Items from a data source

━━━━━━━━━━━━━━━━━━━━━━━━━━━━━━

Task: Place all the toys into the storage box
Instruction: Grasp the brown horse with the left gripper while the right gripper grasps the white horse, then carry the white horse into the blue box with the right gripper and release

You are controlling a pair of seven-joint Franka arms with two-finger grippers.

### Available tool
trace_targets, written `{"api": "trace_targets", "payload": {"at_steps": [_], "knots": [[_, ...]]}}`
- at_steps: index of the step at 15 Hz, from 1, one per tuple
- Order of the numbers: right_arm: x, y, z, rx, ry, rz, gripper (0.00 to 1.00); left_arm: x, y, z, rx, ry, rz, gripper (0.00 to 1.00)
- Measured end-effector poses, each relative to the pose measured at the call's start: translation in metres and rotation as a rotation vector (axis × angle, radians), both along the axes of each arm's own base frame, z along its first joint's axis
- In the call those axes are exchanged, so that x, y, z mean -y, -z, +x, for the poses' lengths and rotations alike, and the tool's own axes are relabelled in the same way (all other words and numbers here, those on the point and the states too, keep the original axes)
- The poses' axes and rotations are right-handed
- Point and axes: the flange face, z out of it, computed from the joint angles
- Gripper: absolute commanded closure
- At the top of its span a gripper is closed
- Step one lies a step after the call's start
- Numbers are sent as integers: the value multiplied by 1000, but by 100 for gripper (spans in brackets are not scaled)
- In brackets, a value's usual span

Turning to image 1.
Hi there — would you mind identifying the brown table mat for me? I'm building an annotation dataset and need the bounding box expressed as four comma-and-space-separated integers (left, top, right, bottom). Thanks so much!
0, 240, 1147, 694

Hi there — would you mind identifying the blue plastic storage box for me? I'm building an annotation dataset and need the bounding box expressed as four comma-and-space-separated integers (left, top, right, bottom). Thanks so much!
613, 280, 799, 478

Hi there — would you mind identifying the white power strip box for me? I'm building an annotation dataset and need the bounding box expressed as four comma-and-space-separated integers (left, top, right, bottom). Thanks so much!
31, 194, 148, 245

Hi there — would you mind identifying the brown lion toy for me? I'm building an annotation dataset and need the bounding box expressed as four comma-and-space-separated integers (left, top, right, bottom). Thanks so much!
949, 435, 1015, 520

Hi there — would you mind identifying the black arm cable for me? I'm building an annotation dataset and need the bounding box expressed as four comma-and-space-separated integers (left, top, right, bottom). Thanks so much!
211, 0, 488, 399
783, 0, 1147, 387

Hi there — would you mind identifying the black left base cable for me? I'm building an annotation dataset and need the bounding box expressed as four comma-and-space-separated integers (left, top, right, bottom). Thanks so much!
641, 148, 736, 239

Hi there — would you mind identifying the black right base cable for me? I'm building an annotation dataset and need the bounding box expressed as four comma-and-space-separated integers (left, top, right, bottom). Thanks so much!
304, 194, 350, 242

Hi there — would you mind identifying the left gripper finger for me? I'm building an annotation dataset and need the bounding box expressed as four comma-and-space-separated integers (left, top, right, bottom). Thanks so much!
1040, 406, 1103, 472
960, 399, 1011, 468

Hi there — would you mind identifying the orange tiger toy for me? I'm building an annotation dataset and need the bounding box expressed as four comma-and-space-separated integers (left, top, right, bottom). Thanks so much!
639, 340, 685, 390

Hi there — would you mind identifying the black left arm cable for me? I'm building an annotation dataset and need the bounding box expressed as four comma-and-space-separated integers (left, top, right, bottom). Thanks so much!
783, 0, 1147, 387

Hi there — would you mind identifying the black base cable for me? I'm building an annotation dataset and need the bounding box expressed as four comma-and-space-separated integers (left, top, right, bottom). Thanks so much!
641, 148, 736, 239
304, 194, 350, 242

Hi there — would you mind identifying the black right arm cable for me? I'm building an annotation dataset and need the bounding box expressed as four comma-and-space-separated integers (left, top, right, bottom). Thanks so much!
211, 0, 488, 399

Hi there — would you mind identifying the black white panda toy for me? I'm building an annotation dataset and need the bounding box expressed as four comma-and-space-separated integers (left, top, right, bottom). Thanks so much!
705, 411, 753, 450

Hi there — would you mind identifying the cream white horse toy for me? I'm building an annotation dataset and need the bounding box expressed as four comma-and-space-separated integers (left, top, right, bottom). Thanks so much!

━━━━━━━━━━━━━━━━━━━━━━━━━━━━━━

(What is being asked)
Reply with nothing but the number of lines in the entries above that hold the string "into".

(Written solution)
2